# WORK TO COMPLETE
If "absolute" shows up in a line of the material, return that line.

# DATA FOR ANALYSIS
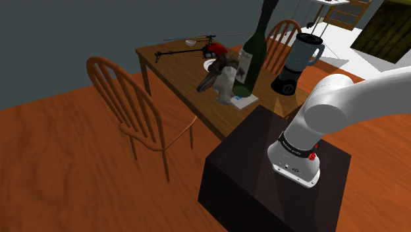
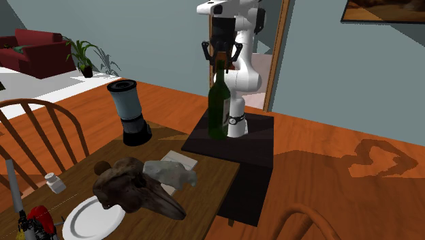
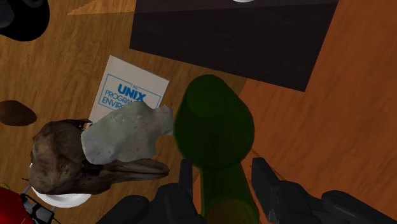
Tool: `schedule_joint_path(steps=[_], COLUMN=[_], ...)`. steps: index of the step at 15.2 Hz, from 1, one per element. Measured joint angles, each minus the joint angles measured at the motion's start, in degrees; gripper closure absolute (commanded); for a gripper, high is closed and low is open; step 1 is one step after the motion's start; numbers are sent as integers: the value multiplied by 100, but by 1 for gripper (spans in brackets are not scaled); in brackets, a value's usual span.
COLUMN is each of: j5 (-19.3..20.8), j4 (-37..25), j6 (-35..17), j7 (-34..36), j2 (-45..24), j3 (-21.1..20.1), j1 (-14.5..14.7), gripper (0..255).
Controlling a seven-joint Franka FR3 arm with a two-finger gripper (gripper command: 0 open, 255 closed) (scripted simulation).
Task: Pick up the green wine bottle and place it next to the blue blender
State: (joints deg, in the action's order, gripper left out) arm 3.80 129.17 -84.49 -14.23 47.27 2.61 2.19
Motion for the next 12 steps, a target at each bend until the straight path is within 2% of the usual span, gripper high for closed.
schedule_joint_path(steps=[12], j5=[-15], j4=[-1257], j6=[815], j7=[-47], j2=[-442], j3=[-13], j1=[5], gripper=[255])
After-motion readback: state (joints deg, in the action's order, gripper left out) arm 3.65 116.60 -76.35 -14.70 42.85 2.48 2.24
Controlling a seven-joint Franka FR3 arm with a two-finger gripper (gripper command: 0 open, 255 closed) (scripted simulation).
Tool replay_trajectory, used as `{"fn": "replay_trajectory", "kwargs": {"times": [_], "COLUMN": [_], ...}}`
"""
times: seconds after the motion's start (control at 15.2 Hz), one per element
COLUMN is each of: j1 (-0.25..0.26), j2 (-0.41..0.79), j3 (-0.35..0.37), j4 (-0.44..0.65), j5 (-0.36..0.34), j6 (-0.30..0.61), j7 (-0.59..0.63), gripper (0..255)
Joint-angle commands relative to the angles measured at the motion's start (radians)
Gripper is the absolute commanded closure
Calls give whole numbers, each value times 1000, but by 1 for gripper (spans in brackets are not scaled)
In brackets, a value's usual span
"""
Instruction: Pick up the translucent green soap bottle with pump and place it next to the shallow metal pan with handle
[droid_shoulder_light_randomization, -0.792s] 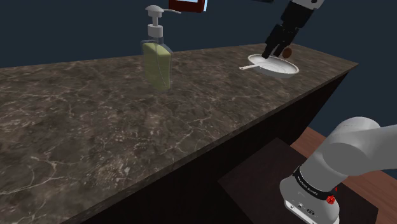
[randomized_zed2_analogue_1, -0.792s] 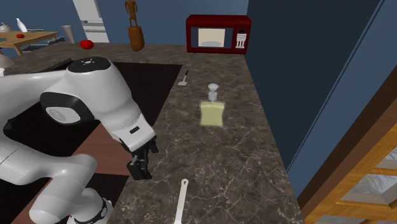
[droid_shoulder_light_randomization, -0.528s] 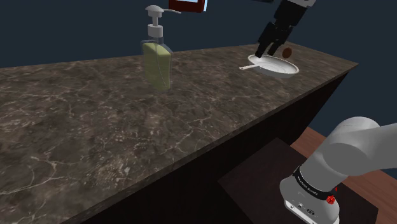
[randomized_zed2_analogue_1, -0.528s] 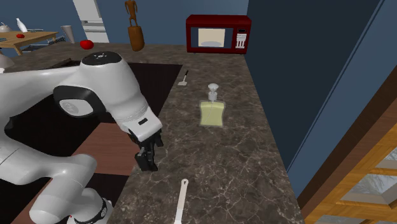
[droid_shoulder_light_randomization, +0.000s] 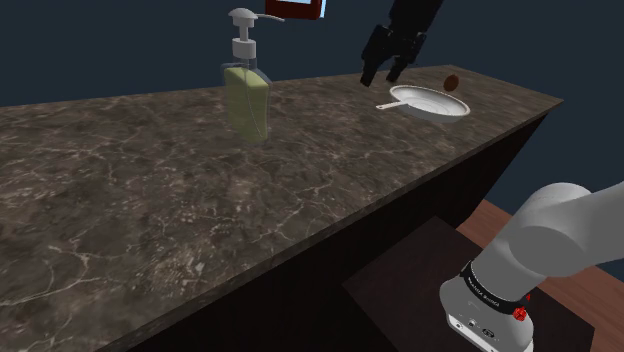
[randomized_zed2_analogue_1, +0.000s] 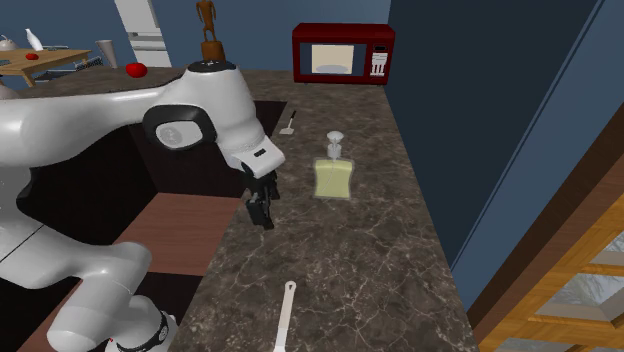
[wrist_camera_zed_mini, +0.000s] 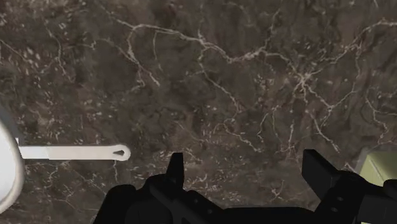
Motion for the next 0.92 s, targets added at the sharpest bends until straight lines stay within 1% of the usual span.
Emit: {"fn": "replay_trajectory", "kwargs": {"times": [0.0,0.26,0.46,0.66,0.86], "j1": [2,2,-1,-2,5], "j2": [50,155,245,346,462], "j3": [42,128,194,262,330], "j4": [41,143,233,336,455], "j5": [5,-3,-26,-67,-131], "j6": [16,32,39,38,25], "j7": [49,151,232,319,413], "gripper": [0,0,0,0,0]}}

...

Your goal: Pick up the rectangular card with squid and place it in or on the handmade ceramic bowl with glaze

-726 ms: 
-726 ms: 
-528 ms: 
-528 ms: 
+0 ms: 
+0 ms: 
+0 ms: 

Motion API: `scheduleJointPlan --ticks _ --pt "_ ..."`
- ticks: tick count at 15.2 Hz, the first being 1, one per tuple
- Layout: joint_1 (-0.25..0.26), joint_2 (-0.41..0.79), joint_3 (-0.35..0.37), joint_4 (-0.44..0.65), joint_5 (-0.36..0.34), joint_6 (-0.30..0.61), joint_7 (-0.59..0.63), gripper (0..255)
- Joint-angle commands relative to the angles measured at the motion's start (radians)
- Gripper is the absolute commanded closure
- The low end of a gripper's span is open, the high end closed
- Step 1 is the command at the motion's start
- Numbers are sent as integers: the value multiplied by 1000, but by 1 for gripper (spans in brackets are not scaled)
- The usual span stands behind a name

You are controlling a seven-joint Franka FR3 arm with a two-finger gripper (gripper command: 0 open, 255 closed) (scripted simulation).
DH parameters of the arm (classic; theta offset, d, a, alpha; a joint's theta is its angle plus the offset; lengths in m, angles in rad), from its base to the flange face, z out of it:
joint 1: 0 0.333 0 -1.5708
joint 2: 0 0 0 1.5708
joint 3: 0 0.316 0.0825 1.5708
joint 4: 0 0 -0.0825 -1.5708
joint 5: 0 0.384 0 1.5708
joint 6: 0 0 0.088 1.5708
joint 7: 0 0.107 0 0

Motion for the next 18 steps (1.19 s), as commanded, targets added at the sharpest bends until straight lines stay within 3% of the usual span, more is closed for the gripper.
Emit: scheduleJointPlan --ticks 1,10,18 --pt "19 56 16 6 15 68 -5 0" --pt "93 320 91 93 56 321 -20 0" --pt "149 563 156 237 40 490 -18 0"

# RESPONSE BOX
Tool: `schedule_joint_path(steps=[_], COLUMN=[_], ...)`. steps: index of the step at 15.2 Hz, from 1, one per element. Measured joint angles, each minus the joint angles measured at the motion's start, in degrees; gripper closure absolute (commanded); for a gripper, high is closed and low is open; step 1 is one step after the motion's start; numbers are sent as integers: the value multiplied by 100, but by 1 for gripper (spans in brackets are not scaled); in brackets, a value's usual span.
Gripper is the absolute commanded closure
- Gripper is the absolute commanded closure

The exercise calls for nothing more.